=== WORK TASK ===
Your answer must be every line below, repeated exactly.

DATA BELOW Start Marker

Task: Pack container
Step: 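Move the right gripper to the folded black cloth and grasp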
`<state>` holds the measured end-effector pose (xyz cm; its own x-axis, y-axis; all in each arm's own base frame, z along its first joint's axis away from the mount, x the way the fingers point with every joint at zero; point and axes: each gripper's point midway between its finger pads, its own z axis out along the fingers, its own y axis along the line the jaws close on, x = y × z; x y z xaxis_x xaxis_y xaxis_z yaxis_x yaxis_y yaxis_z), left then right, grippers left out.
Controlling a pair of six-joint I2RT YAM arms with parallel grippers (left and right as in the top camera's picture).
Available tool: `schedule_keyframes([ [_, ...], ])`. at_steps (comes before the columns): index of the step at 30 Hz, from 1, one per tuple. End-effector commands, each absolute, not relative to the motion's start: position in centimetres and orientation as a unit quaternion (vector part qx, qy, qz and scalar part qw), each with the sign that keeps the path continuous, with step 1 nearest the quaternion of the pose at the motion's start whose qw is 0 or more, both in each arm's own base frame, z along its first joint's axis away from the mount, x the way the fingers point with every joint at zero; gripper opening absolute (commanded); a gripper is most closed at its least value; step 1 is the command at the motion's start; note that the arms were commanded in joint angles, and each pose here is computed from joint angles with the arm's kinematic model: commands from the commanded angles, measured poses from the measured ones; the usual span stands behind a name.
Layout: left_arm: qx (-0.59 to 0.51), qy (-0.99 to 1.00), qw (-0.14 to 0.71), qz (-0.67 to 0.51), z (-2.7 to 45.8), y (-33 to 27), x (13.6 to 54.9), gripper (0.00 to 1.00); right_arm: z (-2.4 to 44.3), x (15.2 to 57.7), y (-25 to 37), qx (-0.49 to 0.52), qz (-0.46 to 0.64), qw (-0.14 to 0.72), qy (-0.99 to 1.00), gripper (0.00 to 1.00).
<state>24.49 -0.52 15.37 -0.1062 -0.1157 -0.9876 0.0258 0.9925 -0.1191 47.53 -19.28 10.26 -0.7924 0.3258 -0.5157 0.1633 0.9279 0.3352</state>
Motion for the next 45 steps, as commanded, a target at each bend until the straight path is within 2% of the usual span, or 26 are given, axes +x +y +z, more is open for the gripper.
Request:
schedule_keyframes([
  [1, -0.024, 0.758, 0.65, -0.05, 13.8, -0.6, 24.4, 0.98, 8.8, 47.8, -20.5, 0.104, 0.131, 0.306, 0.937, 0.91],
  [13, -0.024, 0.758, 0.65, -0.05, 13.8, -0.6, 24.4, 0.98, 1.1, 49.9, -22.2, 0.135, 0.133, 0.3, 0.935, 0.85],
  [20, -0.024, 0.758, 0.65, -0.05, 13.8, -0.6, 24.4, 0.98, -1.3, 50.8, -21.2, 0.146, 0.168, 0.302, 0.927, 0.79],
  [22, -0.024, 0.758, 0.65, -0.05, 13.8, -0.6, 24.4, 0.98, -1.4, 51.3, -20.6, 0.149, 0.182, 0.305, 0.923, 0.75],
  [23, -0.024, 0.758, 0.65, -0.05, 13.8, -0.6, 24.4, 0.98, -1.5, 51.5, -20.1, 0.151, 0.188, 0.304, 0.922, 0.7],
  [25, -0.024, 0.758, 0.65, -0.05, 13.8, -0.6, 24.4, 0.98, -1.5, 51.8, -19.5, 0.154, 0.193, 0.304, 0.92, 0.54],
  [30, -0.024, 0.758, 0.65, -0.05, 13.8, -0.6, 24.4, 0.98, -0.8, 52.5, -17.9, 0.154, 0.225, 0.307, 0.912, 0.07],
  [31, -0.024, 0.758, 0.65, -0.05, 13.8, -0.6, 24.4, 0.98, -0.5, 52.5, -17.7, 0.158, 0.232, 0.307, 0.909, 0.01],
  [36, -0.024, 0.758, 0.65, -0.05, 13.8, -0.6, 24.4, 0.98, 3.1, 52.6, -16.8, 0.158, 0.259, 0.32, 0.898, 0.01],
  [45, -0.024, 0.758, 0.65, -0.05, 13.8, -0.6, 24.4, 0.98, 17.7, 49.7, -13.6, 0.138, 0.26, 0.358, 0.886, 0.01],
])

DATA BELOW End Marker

=== REPLY ===
Task: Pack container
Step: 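Move the right gripper to the folded black cloth and grasp
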`<state>` holds the measured end-effector pose (xyz cm; its own x-axis, y-axis; all in each arm's own base frame, z along its first joint's axis away from the mount, x the way the fingers point with every joint at zero; point and axes: each gripper's point midway between its finger pads, its own z axis out along the fingers, its own y axis along the line the jaws close on, x = y × z; x y z xaxis_x xaxis_y xaxis_z yaxis_x yaxis_y yaxis_z), left then right, grippers left out.
Controlling a pair of six-joint I2RT YAM arms with parallel grippers (left and right as in the top camera's picture).
Available tool: `schedule_keyframes([ [_, ...], ])`. at_steps (comes before the columns): index of the step at 30 Hz, from 1, one per tuple. End-effector commands, each absolute, not relative to the motion's start: position in centimetres and orientation as a unit quaternion (vector part qx, qy, qz and scalar part qw), each with the sign that keeps the path continuous, with step 1 nearest the quaternion of the pose at the motion's start whose qw is 0 or more, both in each arm's own base frame, z along its first joint's axis away from the mount, x the way the fingers point with every joint at zero; gripper opening absolute (commanded); a gripper is most closed at its least value; step 1 is the command at the motion's start; note that the arms were commanded in joint angles, and each pose here is computed from joint angles with the arm's kinematic model: commands from the commanded angles, measured poses from the measured ones; the usual span stands behind a name.
Layout: left_arm: qx (-0.59 to 0.51), qy (-0.99 to 1.00), qw (-0.14 to 0.71), qz (-0.67 to 0.51), z (-2.7 to 45.8), y (-33 to 27), x (13.6 to 54.9), gripper (0.00 to 1.00); right_arm: z (-2.4 to 44.3), x (15.2 to 57.7), y (-25 to 37), qx (-0.49 to 0.52), qz (-0.46 to 0.64), qw (-0.14 to 0.72), qy (-0.99 to 1.00), gripper (0.00 to 1.00).
<state>24.49 -0.52 15.37 -0.1062 -0.1157 -0.9876 0.0258 0.9925 -0.1191 47.53 -19.28 10.26 -0.7924 0.3258 -0.5157 0.1633 0.9279 0.3352</state>
Motion for the next 45 steps, as commanded, a target at each bend until the straight path is within 2% of the usual span, or 26 are given, axes +x +y +z, more is open for the gripper.
Request:
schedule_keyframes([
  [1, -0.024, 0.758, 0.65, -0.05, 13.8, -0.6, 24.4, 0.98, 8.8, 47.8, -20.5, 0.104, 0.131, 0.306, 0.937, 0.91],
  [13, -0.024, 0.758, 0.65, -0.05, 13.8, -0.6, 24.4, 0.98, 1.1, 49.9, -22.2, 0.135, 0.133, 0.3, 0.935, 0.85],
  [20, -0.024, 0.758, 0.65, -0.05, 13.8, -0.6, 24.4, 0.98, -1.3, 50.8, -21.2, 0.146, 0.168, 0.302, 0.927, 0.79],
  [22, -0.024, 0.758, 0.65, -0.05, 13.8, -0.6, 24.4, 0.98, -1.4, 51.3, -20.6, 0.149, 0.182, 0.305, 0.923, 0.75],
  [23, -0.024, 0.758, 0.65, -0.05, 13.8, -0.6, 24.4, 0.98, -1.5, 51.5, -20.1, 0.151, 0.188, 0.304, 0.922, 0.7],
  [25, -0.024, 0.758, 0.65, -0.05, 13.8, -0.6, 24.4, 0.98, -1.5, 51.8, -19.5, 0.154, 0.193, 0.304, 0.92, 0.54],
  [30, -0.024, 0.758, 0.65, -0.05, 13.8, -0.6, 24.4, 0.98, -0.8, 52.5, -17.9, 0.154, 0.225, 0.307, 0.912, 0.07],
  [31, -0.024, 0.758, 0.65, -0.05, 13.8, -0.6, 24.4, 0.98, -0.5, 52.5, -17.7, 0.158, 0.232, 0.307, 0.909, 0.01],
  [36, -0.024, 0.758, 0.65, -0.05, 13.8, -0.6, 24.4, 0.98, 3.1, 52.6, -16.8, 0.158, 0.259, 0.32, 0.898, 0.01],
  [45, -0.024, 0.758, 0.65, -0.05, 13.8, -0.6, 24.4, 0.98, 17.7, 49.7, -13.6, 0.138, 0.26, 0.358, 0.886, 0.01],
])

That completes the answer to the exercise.